Your instructions: A precise repetition of every line below is the required answer.

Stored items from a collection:
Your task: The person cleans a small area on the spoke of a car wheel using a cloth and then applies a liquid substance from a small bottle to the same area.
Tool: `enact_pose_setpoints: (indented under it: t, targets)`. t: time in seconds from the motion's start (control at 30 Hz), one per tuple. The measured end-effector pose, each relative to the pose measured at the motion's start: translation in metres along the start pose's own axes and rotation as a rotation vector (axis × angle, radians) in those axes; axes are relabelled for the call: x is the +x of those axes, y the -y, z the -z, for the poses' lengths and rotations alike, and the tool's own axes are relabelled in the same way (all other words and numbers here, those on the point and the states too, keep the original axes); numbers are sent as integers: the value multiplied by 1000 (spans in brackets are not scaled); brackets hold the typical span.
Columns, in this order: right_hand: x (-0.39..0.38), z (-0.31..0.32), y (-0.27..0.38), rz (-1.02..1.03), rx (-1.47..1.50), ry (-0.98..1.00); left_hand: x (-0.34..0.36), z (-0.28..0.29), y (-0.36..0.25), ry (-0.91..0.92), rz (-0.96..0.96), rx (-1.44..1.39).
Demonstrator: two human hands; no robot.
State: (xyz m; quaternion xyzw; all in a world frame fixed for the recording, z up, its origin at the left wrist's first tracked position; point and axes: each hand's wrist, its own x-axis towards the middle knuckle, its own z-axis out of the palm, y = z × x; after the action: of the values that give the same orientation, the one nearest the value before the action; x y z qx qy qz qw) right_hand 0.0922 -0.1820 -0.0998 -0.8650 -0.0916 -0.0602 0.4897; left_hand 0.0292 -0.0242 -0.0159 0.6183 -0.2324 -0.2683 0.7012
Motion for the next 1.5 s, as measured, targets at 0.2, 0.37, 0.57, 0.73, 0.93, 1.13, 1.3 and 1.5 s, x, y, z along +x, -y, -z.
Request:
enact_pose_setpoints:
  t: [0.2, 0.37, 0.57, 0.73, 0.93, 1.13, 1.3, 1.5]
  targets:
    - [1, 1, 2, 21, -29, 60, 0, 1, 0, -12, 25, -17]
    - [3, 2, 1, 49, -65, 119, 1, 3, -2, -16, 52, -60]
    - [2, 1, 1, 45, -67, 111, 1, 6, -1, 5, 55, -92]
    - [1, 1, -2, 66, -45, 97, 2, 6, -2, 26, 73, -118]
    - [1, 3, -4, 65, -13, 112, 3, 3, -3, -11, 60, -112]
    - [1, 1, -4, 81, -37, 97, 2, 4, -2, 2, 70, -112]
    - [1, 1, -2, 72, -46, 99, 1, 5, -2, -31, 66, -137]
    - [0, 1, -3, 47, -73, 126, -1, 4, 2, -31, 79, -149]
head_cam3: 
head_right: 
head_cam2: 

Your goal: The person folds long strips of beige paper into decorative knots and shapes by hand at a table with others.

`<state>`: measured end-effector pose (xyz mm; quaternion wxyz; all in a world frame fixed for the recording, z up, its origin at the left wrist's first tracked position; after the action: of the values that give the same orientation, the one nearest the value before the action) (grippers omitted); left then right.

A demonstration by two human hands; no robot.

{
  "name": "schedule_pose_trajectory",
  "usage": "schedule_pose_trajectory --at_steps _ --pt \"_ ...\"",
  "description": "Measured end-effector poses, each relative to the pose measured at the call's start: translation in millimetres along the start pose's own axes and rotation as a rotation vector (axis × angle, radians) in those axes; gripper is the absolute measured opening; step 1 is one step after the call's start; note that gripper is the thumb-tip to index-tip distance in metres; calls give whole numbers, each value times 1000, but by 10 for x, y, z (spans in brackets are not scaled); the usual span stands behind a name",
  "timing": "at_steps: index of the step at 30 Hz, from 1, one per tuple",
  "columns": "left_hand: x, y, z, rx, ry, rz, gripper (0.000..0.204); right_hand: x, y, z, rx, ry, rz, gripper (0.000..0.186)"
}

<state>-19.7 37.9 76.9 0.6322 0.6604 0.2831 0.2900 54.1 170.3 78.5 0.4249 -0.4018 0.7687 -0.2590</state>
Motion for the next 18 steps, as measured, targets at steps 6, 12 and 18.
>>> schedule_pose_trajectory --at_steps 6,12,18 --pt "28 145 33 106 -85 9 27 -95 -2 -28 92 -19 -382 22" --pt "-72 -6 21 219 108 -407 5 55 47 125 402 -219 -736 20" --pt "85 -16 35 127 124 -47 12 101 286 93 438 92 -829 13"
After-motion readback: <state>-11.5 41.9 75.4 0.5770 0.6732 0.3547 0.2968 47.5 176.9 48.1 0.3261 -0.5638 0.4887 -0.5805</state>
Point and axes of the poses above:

Solved problem:
Your task: The person cleans a small area on the spoke of a car wheel using a cloth and then applies a liquid substance from a small bottle to the same area.
Tool: `enact_pose_setpoints: (indented under it: t, targets)`. t: time in seconds from the motion's start (control at 30 Hz), one per tuple. The measured end-effector pose, each relative to the pose measured at the motion's start: translation in metres along the start pose's own axes and rotation as a rotation vector (axis × angle, radians) in those axes; axes are relabelled for the call: x is the +x of those axes, y the -y, z the -z, for the poses' lengths and rotations alike, and the tool's own axes are relabelled in the same way (all other words and numbers here, those on the point and the states too, keep the original axes); numbers are sent as integers: the value multiplied by 1000 (spans in brackets are not scaled); brackets hold the typical span.
Columns, in this order: right_hand: x (-0.39..0.38), z (-0.31..0.32), y (-0.27..0.38), rz (-1.02..1.03), rx (-1.47..1.50), ry (-0.98..1.00); left_hand: x (-0.34..0.36), z (-0.28..0.29), y (-0.36..0.25), ry (-0.91..0.92), rz (-0.96..0.96), rx (-1.44..1.39).
Demonstrator: two human hands; no robot.
State: (xyz m; quaternion xyzw; all in a world frame fixed for the recording, z up, its origin at the left wrist's first tracked position; point and axes: each hand's wrist, its own x-axis towards the middle knuckle, its own z-axis out of the palm, y = z × x; after the action: of the values that give the same orientation, the one nearest the value before the action; x y z qx qy qz qw) right_hand 0.0922 -0.1820 -0.0998 -0.8650 -0.0916 -0.0602 0.4897; left_hand 0.0292 -0.0242 -0.0159 0.6183 -0.2324 -0.2683 0.7012
Motion for the next 1.5 s, as measured, targets at 0.2, 0.37, 0.57, 0.73, 0.93, 1.13, 1.3 and 1.5 s, x, y, z along +x, -y, -z.
Request:
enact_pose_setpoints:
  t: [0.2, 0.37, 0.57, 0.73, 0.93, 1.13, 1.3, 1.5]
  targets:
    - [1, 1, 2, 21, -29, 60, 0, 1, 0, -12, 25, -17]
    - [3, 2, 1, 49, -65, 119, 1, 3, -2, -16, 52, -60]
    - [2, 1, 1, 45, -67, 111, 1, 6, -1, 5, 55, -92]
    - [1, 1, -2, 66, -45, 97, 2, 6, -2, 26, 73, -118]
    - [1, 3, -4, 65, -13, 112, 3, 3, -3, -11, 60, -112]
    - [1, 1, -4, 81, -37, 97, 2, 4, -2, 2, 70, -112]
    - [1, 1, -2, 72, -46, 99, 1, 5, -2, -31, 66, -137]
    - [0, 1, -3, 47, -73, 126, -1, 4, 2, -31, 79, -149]
head_cam3: 
head_right: 
head_cam2: 

Your goal: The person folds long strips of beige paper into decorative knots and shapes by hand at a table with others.

`<state>`: measured end-effector pose (xyz mm; quaternion wxyz; all in a world frame fixed for the recording, z up, its origin at the left wrist's first tracked position; after the action: of the values that give the same orientation, the one nearest the value before the action) (grippers omitted); left then right.

A demonstration by two human hands; no robot.

{
  "name": "schedule_pose_trajectory",
  "usage": "schedule_pose_trajectory --at_steps _ --pt \"_ ...\"",
  "description": "Measured end-effector poses, each relative to the pose measured at the call's start: translation in millimetres along the start pose's own axes and rotation as a rotation vector (axis × angle, radians) in those axes; gripper is the absolute measured opening; step 1 is one step after the call's start; note that gripper is the thumb-tip to index-tip distance in metres; calls give whole numbers, each value times 1000, but by 10 for x, y, z (spans in brackets are not scaled); the usual span stands behind a name",
  "timing": "at_steps: index of the step at 30 Hz, from 1, one per tuple",
  "columns": "left_hand: x, y, z, rx, ry, rz, gripper (0.000..0.204); right_hand: x, y, z, rx, ry, rz, gripper (0.000..0.186)"
}

<state>-19.7 37.9 76.9 0.6322 0.6604 0.2831 0.2900 54.1 170.3 78.5 0.4249 -0.4018 0.7687 -0.2590</state>
Motion for the next 18 steps, as measured, targets at steps 6, 12 and 18.
>>> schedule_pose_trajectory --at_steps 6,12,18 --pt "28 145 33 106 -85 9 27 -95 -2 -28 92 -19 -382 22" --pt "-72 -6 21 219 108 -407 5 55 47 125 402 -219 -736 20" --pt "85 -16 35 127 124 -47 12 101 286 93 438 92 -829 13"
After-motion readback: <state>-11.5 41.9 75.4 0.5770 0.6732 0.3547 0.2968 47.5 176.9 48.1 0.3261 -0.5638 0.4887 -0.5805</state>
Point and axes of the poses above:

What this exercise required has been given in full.